Cuando cumplió dieciséis, se mudó más cerca del lugar donde estudiaba. A María le costó dejarlo ir tan pronto, pero respetó su decisión. Prometió venir más a menudo, y al principio lo hacía. Pero luego apareció su novia, y el tiempo parecía esfumarse. Cada vez menos venía a casa, aunque María guardaba el resentimiento e intentaba no cargarlo con ello.
Y luego regresó inesperadamente… y de inmediato dijo que estaba mortalmente enfermo. María quedó aturdida. No entendía por qué la vida le hacía eso a su hijo. Los médicos dieron una débil esperanza: se podía intentar un tratamiento, pero en otra clínica, caro, casi inasequible.

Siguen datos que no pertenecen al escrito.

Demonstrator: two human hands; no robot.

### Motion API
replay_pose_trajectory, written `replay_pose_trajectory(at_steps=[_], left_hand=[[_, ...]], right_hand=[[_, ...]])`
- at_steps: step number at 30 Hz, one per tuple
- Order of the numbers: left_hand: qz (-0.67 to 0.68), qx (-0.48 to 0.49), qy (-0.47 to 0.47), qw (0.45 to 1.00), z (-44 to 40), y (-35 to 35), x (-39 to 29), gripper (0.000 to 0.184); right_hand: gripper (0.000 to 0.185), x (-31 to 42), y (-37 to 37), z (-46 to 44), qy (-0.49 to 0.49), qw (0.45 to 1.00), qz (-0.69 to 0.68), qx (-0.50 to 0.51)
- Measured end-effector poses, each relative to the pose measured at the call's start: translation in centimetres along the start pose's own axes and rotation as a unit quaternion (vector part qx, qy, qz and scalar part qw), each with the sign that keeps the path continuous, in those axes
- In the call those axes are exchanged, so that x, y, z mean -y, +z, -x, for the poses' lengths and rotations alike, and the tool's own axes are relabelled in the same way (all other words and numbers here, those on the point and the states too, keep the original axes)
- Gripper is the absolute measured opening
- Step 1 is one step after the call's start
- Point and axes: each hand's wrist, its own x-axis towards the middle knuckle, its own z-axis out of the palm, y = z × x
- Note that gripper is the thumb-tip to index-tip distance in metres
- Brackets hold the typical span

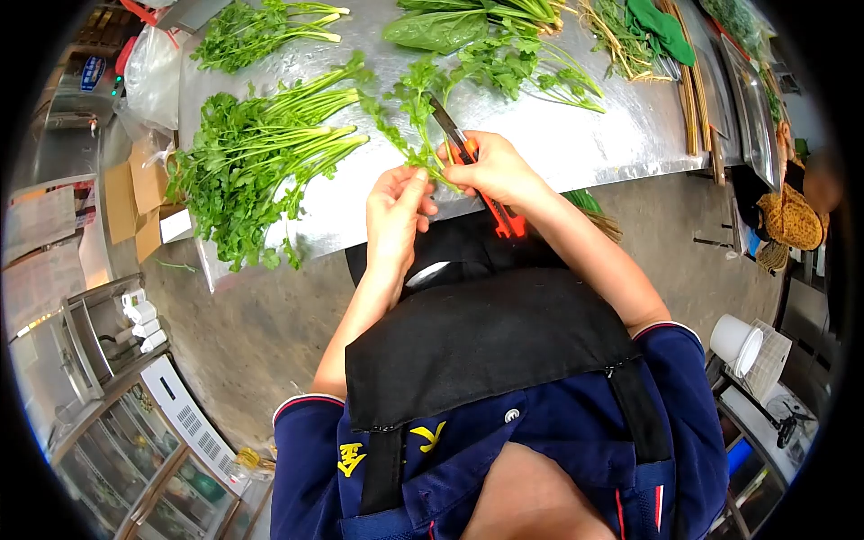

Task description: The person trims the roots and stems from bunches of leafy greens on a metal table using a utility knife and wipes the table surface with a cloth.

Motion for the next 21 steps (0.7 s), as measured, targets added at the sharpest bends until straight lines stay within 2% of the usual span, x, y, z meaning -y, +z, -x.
replay_pose_trajectory(at_steps=[2, 3, 4, 6, 7, 8, 11, 14, 17, 20, 21], left_hand=[[-0.066, -0.047, 0.054, 0.995, 0.4, -0.5, 0.6, 0.019], [-0.16, -0.064, 0.147, 0.974, 0.5, -0.6, 0.7, 0.017], [-0.235, -0.05, 0.239, 0.941, 0.6, -0.5, 0.6, 0.016], [-0.373, -0.022, 0.41, 0.832, 0.9, 0.1, -0.2, 0.015], [-0.386, -0.007, 0.454, 0.803, 0.6, 0.9, -0.8, 0.016], [-0.414, 0.01, 0.457, 0.787, 0.2, 0.9, -0.4, 0.017], [-0.434, 0.005, 0.443, 0.785, -0.5, 0.7, 0.7, 0.019], [-0.45, 0.019, 0.428, 0.783, -0.6, 0.7, 0.6, 0.022], [-0.466, 0.018, 0.44, 0.768, -1.2, 0.7, 0.8, 0.022], [-0.481, 0.029, 0.441, 0.757, -1.6, 0.9, 0.5, 0.021], [-0.482, 0.031, 0.441, 0.756, -1.7, 0.9, 0.4, 0.021]], right_hand=[[0.028, 0.2, -0.3, -0.4, -0.003, 0.999, 0.05, 0.003], [0.028, 0.1, -0.4, -0.5, -0.023, 0.995, 0.094, -0.009], [0.029, -0.1, -0.5, -0.7, -0.044, 0.989, 0.137, -0.02], [0.03, -0.2, -0.3, -0.7, -0.075, 0.974, 0.21, -0.042], [0.03, 0.1, -0.1, -0.4, -0.087, 0.966, 0.239, -0.054], [0.031, 0.5, -0.1, -0.2, -0.1, 0.956, 0.268, -0.068], [0.031, 1.3, 0.2, 0.4, -0.139, 0.928, 0.319, -0.131], [0.034, 0.7, 0.3, 0.5, -0.202, 0.902, 0.352, -0.145], [0.041, 0.6, -0.2, 0.5, -0.188, 0.916, 0.319, -0.153], [0.045, 0.0, -1.8, 1.0, -0.139, 0.959, 0.218, -0.117], [0.044, -0.6, -2.3, 1.5, -0.156, 0.96, 0.201, -0.118]])
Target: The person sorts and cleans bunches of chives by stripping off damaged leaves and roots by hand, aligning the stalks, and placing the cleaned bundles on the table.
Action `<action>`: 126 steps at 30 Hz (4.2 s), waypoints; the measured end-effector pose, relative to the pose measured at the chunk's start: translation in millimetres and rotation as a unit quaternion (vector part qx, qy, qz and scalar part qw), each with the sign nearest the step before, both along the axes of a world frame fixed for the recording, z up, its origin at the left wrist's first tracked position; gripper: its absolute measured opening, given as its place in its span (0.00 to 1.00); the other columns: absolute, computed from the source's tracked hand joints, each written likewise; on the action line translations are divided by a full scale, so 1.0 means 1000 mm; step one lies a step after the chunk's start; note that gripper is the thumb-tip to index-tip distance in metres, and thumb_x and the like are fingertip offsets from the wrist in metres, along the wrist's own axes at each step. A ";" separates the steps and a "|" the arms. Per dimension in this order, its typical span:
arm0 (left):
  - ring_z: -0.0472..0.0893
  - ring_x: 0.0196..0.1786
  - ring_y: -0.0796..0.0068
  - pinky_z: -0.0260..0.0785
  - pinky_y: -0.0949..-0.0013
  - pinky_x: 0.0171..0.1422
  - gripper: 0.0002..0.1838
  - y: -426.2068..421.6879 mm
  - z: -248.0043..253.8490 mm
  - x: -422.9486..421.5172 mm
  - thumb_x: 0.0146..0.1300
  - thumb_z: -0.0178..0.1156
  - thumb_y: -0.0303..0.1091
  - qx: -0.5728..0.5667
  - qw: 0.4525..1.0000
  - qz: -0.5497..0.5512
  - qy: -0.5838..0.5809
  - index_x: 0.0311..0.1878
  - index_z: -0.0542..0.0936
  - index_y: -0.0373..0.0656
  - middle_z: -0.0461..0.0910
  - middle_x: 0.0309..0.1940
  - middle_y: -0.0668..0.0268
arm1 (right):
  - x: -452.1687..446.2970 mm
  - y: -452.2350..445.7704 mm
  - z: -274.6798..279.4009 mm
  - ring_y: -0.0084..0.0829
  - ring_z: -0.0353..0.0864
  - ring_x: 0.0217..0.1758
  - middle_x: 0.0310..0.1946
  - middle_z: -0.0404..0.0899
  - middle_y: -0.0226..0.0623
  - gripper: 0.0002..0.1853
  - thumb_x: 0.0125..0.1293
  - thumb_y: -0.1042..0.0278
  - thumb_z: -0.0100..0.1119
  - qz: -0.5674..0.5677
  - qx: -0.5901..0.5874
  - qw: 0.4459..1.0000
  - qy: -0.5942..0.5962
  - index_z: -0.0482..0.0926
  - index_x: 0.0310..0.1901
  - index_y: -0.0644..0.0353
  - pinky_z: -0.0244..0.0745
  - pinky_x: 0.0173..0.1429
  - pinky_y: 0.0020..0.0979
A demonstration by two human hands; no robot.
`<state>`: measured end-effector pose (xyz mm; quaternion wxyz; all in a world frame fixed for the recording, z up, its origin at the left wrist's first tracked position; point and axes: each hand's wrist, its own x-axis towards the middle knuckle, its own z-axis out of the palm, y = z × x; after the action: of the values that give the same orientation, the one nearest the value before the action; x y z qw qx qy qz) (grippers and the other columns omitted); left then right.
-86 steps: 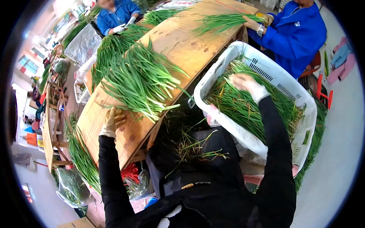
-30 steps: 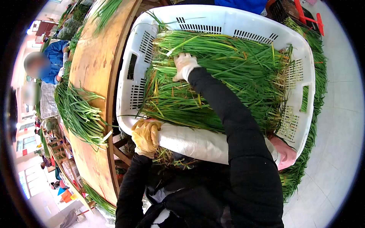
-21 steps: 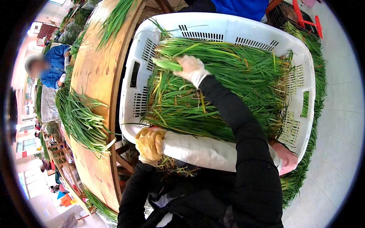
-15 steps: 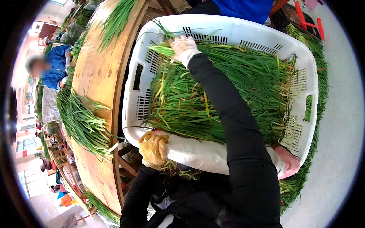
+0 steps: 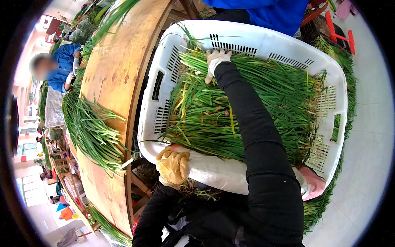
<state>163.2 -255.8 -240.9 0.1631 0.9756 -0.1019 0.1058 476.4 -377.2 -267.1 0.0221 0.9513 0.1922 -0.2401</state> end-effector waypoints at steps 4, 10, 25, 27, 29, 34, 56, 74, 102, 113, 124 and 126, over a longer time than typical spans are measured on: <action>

María no lo pensó ni un segundo. Vendió su apartamento. Casi no dormía, corría por los hospitales, se aferraba a cualquier oportunidad. Pero una noche sonó el teléfono.
– Su hijo ya no está, – informó secamente el médico.
María ya no quería vivir. El mundo se volvió vacío, frío, innecesario.
Pero la vida seguía empujándola hacia adelante, de alguna manera, al menos por inercia. Continuaba trabajando, levantándose de madrugada, barriendo, recogiendo basura. Al menos eso aliviaba un poco el dolor.
Esa mañana estaba nuevamente en el patio, cuando vio al vecino que, como de costumbre, paseaba a su perro.
– Buenos días, – dijo él alegremente.
– Buenos, – respondió María.
– Me desperté temprano, decidí pasear al perro. Y charlar un poco contigo, – sonrió.
Llevaba tiempo prestándole atención, con delicadeza, sin ser intrusivo. A María le intimidaba un poco, pero también le agradaba que al menos alguien preguntara cómo estaba.
Cuando él se fue, María volvió a su trabajo. Y entonces vio un teléfono en el banco. Lo recogió, miró a su alrededor, no había nadie. Encendió la pantalla para identificar al propietario y enseguida vio las fotos. Y se quedó helada. En las fotos estaba su hijo. Su niño. Vivo. Sonriente. Tal como lo recordaba.
María rompió a llorar ahí mismo.
– Hijito… mi hijito… – susurraba.
Y de repente sonó el teléfono. Se asustó, pero al final respondió.
– ¿Aló? Perdí mi teléfono… ¿puedo recogerlo? – preguntó una voz femenina.
María le dictó la dirección.
Después de un rato, tocaron la puerta. Allí estaba una joven, Ana. Detrás de ella estaba un joven. María lo miró… y su corazón se hundió.
– ¿De dónde son las fotos de mi hijo en ese teléfono? – preguntó apenas audible.
– ¿De quién? – no entendió Ana.
El joven dio un paso adelante.
María gritó y perdió el conocimiento.
Cuando los médicos la hicieron recobrar el sentido y se fueron, Ana explicó:
– Nos veíamos con su hijo. Pero cuando le dije que estaba esperando un hijo… desapareció. Pensé que simplemente se había asustado.
María negó con la cabeza:
– No, chica. Se enfermó. No quería ser una carga para nadie, ni siquiera para ti. Él ya no está desde hace tiempo…
Ana palideció.
– Yo… no lo sabía…
Luego llamó al joven:
– Martín, acércate.
El joven entró.
– ¿Sí, mamá?
– ¿Recuerdas que te dije que tu padre nos dejó? No era cierto. Estaba enfermo. Murió antes de que nacieras. Y ella… es tu abuela.
María no pudo contener las lágrimas.
– Ven aquí, hijo… – susurró.
El joven se acercó tímidamente y la abrazó. Como si ella lo hubiera estado esperando toda su vida.
Ana sonrió entre lágrimas:
– ¿Tal vez podrías venir a visitarnos? Necesitamos una abuela.
– No me mudaré, – dijo María suavemente. – Pero estaré cerca. Seguro.
En ese momento sonó un golpe en la puerta.
En el umbral estaba el vecino con un gran ramo de flores.
– Esto es para ti. ¿Quizás… salimos a pasear?
María sonrió por primera vez en muchos años.
Ana y Martín asomaron la cabeza desde la cocina:
– ¿Nos llevas contigo?
El vecino se rió:
– Si se portan bien.
Dos meses después, María se convirtió en su esposa.
Y en su hogar apareció la risa, las tartas, las conversaciones, las patas del perro corriendo por el pasillo, y un chico que todos los días se asomaba a ella:
– Abuela, ¿qué hay de cena hoy?
Y le parecía que la vida finalmente había vuelto a donde pertenecía.